Most of all, it let's me miss my friend.

I saw him in Vegas at Interbike. Probably not more than a few minutes after a fleeting thought passed through my head that this was the first trade show he had missed and that I hadn't brought a part of him to Vegas with me.

Instead, one of our partners brought him. There was a video playing at the Fox Suspension booth. As I paused to watch it, I realized it was showing clips from a press camp that Anthony had attended earlier this year. I was seeing shots of a race truck he got to ride in and take pictures of. As soon as the realization passed, I saw a shot with the Yeti demo truck in the background as confirmation. And then, a shot of Anthony setting up a bike.

I sat stunned with my eyes welling up (they well up now as I write this). At the same time, I was so happy to have had a chance to see him again. I'm sure the folks who put together the video have no idea of the significance of those shots.

To me, they were a suitable memorial to our friend.

Late night thoughts....

A close friend and I recently had a conversation that culminated in these final thoughts that are well worth sharing.

When the days of your life are shorter in front of you than they are behind, do you really want to have wasted so much of your time arguing with your wife, spending time away from your children and avoiding those people who mean the most to you?

Thursday, September 3, 2009

Shoes - Part Deux

Emi is developing an Imelda Marcos style fetish for shoes. She searches for her shoes as the first thing she wants to put on in the morning.
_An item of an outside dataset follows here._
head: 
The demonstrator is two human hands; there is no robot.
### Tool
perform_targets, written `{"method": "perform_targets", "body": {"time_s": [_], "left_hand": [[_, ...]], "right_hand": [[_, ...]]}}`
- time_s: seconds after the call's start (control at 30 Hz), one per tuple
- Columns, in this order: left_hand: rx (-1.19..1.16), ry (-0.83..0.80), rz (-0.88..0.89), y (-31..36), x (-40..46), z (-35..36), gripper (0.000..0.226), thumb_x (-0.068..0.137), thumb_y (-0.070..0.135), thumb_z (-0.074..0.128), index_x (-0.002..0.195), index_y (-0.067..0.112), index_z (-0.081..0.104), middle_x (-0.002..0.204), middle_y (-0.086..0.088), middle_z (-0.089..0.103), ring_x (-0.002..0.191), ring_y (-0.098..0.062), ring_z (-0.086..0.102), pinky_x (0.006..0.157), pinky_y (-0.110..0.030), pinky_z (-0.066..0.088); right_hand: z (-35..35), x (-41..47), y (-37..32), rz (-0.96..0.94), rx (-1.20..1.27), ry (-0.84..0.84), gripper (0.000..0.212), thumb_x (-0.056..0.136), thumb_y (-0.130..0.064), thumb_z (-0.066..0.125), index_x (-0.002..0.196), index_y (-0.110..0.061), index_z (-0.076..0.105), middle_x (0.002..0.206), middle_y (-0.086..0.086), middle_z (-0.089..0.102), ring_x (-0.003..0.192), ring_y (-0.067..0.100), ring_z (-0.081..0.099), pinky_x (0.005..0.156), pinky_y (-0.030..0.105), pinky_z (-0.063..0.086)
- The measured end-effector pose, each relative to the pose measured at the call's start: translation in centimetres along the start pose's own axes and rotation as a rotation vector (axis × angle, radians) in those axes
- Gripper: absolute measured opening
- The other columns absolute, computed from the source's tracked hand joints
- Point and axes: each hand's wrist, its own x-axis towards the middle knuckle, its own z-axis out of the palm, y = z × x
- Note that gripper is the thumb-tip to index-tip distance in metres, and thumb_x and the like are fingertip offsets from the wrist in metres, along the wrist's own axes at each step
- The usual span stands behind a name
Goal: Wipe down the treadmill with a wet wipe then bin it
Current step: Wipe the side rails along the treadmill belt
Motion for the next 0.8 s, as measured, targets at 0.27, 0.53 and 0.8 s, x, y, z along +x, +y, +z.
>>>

She wears mismatched shoes because she can't decide if one pair is better than the other. The finds socks (ours) that she wants us to pull on over her shoes. And then she stumbles around because the socks catch her feet on the floor.

Last night, she picked up one of my shoes (after we pulled on one of my over sized socks onto her miniature foot) and held her foot in the air until I succumbed and placed my shoe on her foot. She then tried to stand up and walk.

Didn't work.

She then found one of Hope's cycling shoes in the living room. Picked it up and handed it to me. And then sat on the floor with one foot in the air until I put Mom's shoe on her foot.

She still couldn't walk.

Simply put, Emi is so damn cute!

Baby Squirrel


Two nights ago, Emi, Gibson and I headed into the backyard to play. As Emi and I sat on the edge of our concrete patio watching Gibs romp with his ball, I saw him nearly step on a small gray object on the ground under the tree. I pulled him away and saw a baby squirrel on the ground, so young that its eyes were still sealed shut.

Hope came out and we sat there wondering what to do. She commented that she heard a bunch of squirrel noise earlier in the evening but just assumed Gibson was chasing the squirrels again.

We moved Gibson inside, and let him out into the front yard later on to do his business. I did a little research on the computer about baby squirrel care and finally settled on simply warming the baby and waiting for Mama squirrel to come down out of the tree to pick up her lost young one.

We started off with a Nalgene bottle filled with hot water and a few old diapers for the baby to curl up in. I then tracked down our heating pad and ran an extension cord into our back yard. As the baby squirrel warmed, it began to move around and Hope said it cried out a few times. We left it for the evening, wrapped in its swaddling with the heater on medium.

The next morning, its movements had slowed considerably. But we left the heater beneath it and I uncovered it so Mama squirrel would be able to spot her young one from the tree.

As soon as I was home yesterday evening, Emi and I went to check on the baby squirrel and it was gone. My assumption is that Mama came down and picked up her lost youngster. Could a predator have come and taken away the baby squirrel? Sure. But that isn't the happy ending I need to hold in my mind.

Nature can be so seemingly cruel. But the simple reality is that this is life in the wild. We humans aren't really that far removed from it all, though we do try to mitigate the cold and heat with our structures. We try to stave off hunger through industrial agriculture. We slake our thirst with a wide assortment of beverages. But it simply is about life and death. Our human touch on nature.